### The problem
Copy out all the data, word for word.
*** Supplied data ***
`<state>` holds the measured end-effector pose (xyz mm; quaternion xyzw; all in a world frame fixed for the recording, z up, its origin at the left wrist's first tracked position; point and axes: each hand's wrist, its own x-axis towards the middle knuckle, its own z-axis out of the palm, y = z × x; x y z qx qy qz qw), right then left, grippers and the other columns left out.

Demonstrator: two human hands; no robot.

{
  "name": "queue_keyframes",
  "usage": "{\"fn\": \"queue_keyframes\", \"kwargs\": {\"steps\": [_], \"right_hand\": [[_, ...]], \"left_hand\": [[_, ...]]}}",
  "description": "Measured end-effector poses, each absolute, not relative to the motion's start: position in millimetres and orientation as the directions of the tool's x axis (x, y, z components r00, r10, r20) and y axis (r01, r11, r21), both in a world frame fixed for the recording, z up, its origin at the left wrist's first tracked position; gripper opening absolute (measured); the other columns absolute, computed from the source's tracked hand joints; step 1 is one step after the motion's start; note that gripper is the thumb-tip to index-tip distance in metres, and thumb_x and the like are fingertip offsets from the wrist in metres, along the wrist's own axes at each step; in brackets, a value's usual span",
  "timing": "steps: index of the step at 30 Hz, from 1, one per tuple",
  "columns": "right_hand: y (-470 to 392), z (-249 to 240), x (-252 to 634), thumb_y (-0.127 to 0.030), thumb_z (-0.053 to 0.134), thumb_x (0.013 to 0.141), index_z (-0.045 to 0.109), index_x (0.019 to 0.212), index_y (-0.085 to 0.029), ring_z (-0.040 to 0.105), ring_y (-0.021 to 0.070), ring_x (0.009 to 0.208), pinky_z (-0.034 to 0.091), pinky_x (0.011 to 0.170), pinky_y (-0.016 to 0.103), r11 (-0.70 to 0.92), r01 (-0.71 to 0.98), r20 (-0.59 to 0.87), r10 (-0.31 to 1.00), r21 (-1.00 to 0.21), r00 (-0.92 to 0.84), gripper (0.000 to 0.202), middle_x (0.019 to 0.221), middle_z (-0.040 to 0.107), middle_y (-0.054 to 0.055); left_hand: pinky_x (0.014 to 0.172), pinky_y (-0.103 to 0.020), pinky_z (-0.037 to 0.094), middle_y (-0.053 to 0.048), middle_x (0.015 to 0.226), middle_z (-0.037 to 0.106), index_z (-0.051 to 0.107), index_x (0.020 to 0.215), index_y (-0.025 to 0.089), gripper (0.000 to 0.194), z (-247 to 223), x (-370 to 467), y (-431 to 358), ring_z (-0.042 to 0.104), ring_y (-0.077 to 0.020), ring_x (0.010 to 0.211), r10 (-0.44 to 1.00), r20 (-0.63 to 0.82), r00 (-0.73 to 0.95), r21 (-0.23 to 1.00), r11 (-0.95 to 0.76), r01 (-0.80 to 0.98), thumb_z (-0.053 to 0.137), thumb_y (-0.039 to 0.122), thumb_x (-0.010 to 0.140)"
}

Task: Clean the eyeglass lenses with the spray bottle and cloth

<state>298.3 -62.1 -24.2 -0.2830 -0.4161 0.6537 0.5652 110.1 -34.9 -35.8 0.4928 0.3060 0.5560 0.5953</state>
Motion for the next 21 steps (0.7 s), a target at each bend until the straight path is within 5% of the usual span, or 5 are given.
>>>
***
### Task result
`<state>` holds the measured end-effector pose (xyz mm; quaternion xyzw; all in a world frame fixed for the recording, z up, its origin at the left wrist's first tracked position; point and axes: each hand's wrist, its own x-axis towards the middle knuckle, its own z-axis out of the palm, y = z × x; x y z qx qy qz qw), right then left, grippers and the other columns left out.

Demonstrator: two human hands; no robot.

{
  "name": "queue_keyframes",
  "usage": "{\"fn\": \"queue_keyframes\", \"kwargs\": {\"steps\": [_], \"right_hand\": [[_, ...]], \"left_hand\": [[_, ...]]}}",
  "description": "Measured end-effector poses, each absolute, not relative to the motion's start: position in millimetres and orientation as the directions of the tool's x axis (x, y, z components r00, r10, r20) and y axis (r01, r11, r21), both in a world frame fixed for the recording, z up, its origin at the left wrist's first tracked position; gripper opening absolute (measured); the other columns absolute, computed from the source's tracked hand joints; step 1 is one step after the motion's start; note that gripper is the thumb-tip to index-tip distance in metres, and thumb_x and the like are fingertip offsets from the wrist in metres, along the wrist's own axes at each step; in brackets, a value's usual span",
  "timing": "steps: index of the step at 30 Hz, from 1, one per tuple",
  "columns": "right_hand: y (-470 to 392), z (-249 to 240), x (-252 to 634), thumb_y (-0.127 to 0.030), thumb_z (-0.053 to 0.134), thumb_x (0.013 to 0.141), index_z (-0.045 to 0.109), index_x (0.019 to 0.212), index_y (-0.085 to 0.029), ring_z (-0.040 to 0.105), ring_y (-0.021 to 0.070), ring_x (0.009 to 0.208), pinky_z (-0.034 to 0.091), pinky_x (0.011 to 0.170), pinky_y (-0.016 to 0.103), r11 (-0.70 to 0.92), r01 (-0.71 to 0.98), r20 (-0.59 to 0.87), r10 (-0.31 to 1.00), r21 (-1.00 to 0.21), r00 (-0.92 to 0.84), gripper (0.000 to 0.202), middle_x (0.019 to 0.221), middle_z (-0.040 to 0.107), middle_y (-0.054 to 0.055); left_hand: pinky_x (0.014 to 0.172), pinky_y (-0.103 to 0.020), pinky_z (-0.037 to 0.094), middle_y (-0.053 to 0.048), middle_x (0.015 to 0.226), middle_z (-0.037 to 0.106), index_z (-0.051 to 0.107), index_x (0.020 to 0.215), index_y (-0.025 to 0.089), gripper (0.000 to 0.194), z (-247 to 223), x (-370 to 467), y (-431 to 358), ring_z (-0.042 to 0.104), ring_y (-0.077 to 0.020), ring_x (0.010 to 0.211), r10 (-0.44 to 1.00), r20 (-0.63 to 0.82), r00 (-0.73 to 0.95), r21 (-0.23 to 1.00), r11 (-0.95 to 0.76), r01 (-0.80 to 0.98), thumb_z (-0.053 to 0.137), thumb_y (-0.039 to 0.122), thumb_x (-0.010 to 0.140)"
}

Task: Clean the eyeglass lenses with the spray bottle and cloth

<state>298.3 -62.1 -24.2 -0.2830 -0.4161 0.6537 0.5652 110.1 -34.9 -35.8 0.4928 0.3060 0.5560 0.5953</state>
Motion for the next 21 steps (0.7 s), a target at each bend until the straight path is within 5% of the usual span, or 5 are given.
>>>

No more work is needed on this answer.